The Daily Office · John 15:4–5
Abide in me
John 15:4–5
4Abide in me, and I in you. As the branch cannot bear fruit by itself, unless it abides in the vine, neither can you, unless you abide in me.
5I am the vine; you are the branches. Whoever abides in me and I in him, he it is that bears much fruit, for apart from me you can do nothing.
What's happening here
These verses come from the long farewell on the last night before the crucifixion. Jesus is talking to disciples who are about to watch everything collapse. He does not tell them to be brave, or to remember his teachings, or to carry on the mission. He tells them to stay — to remain in him the way a branch remains on a vine. The imagery is not dramatic; it is small, rooted, and impossibly hard.
The word that matters
Greek · to remain, abide, stay put
Meno is one of John's favorite verbs — he uses it more than any other New Testament author. The Spirit meno-s on Jesus at his baptism; the word meno-s in the disciples; God's love meno-s in the one who keeps his commandments. It is not a dramatic verb. It means to stay. To not leave. To keep showing up.
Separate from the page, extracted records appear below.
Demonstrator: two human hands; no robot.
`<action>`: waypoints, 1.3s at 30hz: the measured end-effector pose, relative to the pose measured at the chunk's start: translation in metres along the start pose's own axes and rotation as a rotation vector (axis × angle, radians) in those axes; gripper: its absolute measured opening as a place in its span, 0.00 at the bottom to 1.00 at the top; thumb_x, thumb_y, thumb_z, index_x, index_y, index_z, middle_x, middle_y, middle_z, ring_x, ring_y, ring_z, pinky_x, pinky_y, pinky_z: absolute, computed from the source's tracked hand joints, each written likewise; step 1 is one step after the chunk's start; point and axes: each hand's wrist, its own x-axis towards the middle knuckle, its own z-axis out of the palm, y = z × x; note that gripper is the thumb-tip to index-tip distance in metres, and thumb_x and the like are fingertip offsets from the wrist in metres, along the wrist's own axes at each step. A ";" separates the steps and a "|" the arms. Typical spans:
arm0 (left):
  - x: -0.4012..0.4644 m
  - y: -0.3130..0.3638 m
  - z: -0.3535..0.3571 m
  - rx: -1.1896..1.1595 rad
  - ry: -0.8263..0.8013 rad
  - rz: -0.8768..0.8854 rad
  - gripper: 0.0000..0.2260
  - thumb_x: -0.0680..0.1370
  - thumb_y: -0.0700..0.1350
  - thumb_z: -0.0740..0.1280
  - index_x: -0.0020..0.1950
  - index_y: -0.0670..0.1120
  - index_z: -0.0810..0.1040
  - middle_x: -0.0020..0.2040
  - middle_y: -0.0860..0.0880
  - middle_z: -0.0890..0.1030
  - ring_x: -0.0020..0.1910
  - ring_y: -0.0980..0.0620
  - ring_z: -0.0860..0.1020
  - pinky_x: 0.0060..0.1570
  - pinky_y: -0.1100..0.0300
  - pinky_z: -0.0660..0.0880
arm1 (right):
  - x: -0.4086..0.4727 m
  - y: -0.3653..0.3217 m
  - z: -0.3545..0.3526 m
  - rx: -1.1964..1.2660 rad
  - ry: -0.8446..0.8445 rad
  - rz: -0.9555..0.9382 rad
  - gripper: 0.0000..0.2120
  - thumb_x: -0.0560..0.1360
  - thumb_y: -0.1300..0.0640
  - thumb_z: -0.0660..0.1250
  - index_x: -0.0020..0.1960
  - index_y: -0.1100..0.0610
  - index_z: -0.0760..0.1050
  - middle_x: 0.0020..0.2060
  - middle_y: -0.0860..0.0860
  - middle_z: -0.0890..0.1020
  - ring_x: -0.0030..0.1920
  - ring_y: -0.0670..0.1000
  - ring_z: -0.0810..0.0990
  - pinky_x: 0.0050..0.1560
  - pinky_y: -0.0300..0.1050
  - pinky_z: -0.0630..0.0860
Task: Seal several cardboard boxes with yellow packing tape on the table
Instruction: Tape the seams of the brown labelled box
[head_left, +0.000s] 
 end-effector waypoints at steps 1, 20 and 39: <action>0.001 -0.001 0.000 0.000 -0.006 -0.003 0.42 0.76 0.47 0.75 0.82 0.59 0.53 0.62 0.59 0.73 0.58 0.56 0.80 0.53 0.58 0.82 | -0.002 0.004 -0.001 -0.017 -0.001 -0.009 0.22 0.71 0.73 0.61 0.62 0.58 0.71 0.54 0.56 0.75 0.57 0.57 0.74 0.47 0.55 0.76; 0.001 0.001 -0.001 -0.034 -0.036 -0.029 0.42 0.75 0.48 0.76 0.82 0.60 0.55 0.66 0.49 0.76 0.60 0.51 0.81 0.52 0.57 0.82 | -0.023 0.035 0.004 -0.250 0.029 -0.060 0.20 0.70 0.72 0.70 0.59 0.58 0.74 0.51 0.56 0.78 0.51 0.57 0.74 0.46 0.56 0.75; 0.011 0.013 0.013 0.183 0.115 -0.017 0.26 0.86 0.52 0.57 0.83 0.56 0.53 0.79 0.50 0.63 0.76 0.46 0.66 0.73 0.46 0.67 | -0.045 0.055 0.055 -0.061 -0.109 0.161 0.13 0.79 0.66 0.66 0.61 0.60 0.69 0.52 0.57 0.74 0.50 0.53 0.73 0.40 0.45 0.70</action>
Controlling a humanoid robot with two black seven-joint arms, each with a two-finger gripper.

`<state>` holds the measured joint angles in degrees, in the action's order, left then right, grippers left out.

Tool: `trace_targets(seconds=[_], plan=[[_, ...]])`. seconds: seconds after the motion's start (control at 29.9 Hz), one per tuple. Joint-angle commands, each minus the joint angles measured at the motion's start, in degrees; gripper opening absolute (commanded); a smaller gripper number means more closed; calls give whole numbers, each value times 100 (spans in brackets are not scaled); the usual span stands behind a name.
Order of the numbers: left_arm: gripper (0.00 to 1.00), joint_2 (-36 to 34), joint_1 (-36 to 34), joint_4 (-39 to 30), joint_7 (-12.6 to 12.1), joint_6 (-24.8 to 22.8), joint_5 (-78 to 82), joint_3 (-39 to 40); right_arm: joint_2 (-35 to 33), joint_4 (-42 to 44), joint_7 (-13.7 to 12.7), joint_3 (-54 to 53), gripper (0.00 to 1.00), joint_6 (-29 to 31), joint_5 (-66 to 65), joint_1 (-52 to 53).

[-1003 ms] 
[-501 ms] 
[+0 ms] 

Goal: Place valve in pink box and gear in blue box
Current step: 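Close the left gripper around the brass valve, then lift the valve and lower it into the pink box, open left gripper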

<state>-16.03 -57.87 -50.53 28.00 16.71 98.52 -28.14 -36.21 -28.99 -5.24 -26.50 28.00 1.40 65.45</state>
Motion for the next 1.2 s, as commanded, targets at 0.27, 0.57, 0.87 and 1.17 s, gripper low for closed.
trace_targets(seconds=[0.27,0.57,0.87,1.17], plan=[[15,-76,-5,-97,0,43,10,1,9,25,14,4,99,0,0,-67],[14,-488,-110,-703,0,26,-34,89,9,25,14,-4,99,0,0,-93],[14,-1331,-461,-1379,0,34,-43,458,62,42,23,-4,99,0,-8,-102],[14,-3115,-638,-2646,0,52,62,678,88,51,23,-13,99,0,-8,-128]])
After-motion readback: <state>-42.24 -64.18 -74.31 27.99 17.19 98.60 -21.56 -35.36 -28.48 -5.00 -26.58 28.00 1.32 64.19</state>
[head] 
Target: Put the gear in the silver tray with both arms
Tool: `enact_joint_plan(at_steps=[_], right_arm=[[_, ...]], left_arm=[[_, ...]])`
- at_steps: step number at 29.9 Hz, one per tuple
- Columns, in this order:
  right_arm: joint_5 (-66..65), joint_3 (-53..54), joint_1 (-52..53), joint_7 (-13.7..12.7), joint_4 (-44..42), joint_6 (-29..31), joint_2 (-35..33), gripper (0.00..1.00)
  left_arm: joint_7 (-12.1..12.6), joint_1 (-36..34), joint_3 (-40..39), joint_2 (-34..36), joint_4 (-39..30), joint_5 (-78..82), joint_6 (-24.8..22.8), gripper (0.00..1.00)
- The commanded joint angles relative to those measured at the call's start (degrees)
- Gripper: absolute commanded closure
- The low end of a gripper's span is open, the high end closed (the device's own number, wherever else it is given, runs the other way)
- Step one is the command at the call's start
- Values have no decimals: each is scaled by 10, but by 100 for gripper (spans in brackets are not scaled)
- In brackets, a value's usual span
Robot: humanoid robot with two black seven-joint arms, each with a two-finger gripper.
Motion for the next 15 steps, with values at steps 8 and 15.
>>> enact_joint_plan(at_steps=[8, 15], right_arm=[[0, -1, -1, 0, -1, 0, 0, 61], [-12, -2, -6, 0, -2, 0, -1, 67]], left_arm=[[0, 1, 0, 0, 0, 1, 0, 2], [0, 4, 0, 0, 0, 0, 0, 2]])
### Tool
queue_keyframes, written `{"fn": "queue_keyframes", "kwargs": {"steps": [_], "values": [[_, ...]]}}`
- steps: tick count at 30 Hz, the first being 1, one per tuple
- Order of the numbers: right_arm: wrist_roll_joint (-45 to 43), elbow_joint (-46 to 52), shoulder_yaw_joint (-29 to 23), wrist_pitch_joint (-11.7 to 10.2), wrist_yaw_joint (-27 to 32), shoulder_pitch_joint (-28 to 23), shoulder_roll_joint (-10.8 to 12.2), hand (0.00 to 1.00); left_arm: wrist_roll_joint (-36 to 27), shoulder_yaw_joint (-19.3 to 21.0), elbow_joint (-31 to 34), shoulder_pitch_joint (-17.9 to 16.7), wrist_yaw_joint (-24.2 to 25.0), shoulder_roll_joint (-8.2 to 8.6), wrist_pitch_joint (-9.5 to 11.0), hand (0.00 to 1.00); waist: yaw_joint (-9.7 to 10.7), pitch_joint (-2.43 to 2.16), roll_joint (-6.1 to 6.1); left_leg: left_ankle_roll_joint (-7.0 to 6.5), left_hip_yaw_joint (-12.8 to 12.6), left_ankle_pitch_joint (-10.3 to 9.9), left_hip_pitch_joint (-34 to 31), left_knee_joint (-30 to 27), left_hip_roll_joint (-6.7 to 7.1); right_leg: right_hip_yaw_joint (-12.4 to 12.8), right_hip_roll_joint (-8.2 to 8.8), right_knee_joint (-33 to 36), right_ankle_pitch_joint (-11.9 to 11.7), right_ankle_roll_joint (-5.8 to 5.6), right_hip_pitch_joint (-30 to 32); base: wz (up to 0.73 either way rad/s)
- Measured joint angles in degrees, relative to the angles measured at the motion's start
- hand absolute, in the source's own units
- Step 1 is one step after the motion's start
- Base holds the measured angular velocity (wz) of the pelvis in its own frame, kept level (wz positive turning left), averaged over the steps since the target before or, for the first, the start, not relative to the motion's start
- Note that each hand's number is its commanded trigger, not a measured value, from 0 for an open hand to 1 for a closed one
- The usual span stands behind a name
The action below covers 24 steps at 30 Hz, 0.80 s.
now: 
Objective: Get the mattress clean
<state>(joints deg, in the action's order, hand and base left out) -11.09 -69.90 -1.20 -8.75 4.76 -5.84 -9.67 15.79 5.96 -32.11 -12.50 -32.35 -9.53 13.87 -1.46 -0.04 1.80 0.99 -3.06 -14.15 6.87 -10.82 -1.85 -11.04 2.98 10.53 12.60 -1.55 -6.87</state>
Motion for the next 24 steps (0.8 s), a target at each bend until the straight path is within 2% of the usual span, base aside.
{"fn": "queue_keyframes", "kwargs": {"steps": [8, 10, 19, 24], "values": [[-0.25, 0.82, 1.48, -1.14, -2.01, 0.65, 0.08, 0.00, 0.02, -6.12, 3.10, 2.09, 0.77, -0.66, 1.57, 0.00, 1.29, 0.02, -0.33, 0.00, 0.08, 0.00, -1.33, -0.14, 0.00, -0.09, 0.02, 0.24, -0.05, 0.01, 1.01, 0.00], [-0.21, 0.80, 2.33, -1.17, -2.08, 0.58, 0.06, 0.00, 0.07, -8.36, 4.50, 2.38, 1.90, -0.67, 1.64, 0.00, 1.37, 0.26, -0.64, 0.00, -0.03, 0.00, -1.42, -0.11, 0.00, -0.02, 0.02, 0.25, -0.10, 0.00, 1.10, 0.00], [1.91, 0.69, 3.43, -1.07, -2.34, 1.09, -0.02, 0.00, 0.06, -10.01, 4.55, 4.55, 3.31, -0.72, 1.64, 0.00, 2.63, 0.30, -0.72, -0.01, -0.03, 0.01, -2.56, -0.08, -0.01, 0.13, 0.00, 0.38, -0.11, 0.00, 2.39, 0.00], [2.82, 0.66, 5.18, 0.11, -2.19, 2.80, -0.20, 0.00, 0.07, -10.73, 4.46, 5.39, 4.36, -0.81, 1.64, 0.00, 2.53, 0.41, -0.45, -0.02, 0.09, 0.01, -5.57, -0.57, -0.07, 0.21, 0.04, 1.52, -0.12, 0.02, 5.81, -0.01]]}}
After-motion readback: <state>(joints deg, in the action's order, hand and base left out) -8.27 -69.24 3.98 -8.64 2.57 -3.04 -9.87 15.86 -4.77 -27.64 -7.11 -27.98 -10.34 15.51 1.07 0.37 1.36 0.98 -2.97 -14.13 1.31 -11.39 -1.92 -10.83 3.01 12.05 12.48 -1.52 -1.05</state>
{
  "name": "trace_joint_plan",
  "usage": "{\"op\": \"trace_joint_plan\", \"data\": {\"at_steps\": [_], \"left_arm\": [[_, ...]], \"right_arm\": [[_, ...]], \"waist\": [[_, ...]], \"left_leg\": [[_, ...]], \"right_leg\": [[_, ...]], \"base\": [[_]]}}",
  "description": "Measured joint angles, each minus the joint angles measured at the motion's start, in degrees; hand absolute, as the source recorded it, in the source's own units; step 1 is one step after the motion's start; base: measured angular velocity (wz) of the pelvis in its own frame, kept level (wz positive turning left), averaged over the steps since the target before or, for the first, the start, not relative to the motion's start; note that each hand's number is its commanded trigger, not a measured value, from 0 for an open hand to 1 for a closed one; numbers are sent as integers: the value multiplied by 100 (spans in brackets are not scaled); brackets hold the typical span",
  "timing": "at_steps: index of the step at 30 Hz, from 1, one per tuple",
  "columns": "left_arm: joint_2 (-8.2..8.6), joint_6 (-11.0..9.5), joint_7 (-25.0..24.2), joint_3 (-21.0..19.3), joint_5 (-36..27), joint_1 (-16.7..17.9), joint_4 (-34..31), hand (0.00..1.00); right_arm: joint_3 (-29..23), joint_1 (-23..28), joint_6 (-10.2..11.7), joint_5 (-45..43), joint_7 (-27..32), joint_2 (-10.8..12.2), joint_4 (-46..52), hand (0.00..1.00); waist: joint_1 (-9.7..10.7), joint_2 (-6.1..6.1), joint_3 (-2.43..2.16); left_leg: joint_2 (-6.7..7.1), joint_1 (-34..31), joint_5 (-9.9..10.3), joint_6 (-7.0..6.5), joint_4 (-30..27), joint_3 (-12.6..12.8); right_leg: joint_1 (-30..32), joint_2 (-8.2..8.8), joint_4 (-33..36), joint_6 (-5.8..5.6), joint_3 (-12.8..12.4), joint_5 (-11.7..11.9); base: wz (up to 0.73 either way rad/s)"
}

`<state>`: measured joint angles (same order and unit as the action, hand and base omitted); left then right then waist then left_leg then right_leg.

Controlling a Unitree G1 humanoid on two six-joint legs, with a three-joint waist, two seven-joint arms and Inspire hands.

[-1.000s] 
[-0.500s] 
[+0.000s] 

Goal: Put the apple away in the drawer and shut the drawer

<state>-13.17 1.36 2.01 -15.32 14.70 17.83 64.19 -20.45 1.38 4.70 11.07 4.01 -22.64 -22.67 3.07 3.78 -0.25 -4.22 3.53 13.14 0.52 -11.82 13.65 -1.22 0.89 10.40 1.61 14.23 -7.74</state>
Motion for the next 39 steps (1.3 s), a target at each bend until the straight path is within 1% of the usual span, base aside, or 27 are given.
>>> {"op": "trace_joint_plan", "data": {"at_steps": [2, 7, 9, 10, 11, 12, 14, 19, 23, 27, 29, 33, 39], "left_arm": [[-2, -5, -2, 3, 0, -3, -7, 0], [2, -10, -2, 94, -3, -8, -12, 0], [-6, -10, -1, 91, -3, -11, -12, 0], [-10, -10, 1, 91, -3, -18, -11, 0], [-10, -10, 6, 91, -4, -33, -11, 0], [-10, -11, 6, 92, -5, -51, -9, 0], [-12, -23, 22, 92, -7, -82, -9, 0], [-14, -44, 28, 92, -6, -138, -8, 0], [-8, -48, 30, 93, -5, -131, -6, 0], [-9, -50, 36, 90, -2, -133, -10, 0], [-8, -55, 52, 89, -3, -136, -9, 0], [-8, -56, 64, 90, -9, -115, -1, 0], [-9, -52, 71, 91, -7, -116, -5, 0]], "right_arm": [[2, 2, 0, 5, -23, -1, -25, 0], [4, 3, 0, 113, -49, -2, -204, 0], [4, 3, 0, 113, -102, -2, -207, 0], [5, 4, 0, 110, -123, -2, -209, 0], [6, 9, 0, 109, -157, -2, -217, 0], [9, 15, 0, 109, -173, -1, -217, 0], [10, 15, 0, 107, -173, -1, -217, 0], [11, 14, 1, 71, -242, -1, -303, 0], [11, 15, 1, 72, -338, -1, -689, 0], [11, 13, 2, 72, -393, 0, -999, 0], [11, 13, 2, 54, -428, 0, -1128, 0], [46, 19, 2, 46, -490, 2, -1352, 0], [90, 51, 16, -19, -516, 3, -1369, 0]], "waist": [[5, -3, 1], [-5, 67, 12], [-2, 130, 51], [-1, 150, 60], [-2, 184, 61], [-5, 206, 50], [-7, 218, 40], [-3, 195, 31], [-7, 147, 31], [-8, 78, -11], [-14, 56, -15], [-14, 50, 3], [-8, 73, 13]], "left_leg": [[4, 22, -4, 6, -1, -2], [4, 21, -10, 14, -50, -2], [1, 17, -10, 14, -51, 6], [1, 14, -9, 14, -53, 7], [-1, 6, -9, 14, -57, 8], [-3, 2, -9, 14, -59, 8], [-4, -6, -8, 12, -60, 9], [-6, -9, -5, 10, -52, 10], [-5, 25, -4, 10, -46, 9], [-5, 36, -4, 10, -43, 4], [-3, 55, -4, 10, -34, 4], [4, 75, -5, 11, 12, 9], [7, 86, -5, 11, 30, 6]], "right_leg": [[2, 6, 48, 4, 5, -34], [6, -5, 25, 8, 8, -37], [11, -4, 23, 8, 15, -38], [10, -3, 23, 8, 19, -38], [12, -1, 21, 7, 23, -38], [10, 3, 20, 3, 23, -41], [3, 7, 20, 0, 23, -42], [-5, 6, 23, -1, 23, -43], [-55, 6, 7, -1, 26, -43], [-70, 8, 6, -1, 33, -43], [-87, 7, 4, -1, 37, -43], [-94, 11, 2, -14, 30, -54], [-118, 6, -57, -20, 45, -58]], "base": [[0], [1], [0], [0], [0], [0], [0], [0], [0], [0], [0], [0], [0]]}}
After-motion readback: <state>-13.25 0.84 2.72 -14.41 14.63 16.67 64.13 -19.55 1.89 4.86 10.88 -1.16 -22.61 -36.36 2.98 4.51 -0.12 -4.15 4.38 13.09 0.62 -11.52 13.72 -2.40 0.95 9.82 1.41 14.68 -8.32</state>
In a passage full of agricultural imagery — vine, branches, pruning, fruit — Jesus names the one human verb at the center.
Where else this shows up
John 1:32–33
The first time John uses meno in his Gospel — the Spirit "came down and remained on him" at Jesus' baptism.
1 John 2:28
"Abide in him, so that when he appears we may have confidence." Decades later, John is still using the same word.
Psalm 91:1
The Hebrew anticipation: whoever dwells in the shelter of the Most High will abide in his shadow. The psalmist reaches for exactly the meno logic.